I met a woman, not much older than myself, maybe in her early fifties. She was smiling, beautiful in her youth, blond hair, against my gray. The kind of blond that was truly blond, not the out of the bottle kind. Her outfit was casually put together, classy and lovely. She looked as though she was also someone who came every week to volunteer. She wore lovely, expensive chocolate brown corduroys, a beautiful shirt, and on her left hand, her ring finger, a thin band of gold, worn over the years, as it was thinner in some places than others. Obviously, she was married and had been for quite some time. I asked her about children, but she was unsure at the moment I asked.

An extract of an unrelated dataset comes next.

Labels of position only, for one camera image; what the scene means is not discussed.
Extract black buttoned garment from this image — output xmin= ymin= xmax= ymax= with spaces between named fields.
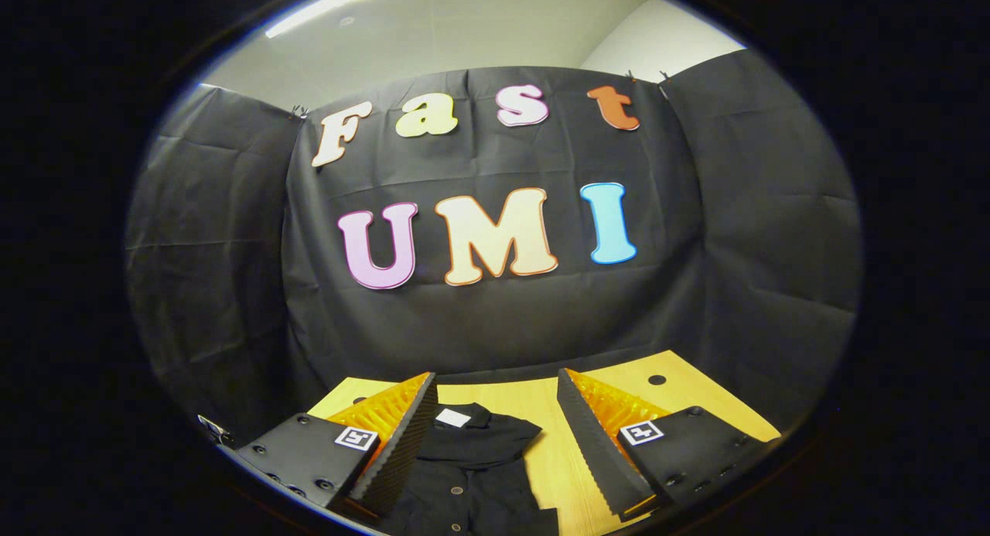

After speaking to her, and playing a bit of bingo with pictures instead of numbers. After a while it was apparent her role there was a bit different than mine and my daughters. I watched her struggle a bit to pick out the pictures -- it was between the canoe and the motorcycle. She struggled with the differences. There was a few moments I saw in her eyes that she was aware that she knew she was struggling. She had been a therapist for many years, and just judging from the obvious intelligence of our previous conversation, she must have been successful because in the short time we talked, I could tell that she was so very caring or those around her. She was much younger than the other participants at the table by twenty years or so, and perhaps that's what made her nervous. The game was ridiculous in many ways -- there was a picture of an RV and then a picture of a motor home. Honestly, how absurd? Are they not practically the same things for those of us who don't struggle with memory problems? Yet she, and the others, took it in stride, as my daughters and I played along side of the other participants. We didn't' have chips to mark the squares so we used small pieces of puzzles. Initially, we were going to use the side without the pictures on, using the underside of the puzzle pieces. But this addition to the game made her apprehensive, perhaps because she was organized in her previous career and it didn't make sense that they shouldn't all face up, correctly as they were intended. So we carefully turned them upward so the pictures on the puzzle were facing upward, then we went on with the game.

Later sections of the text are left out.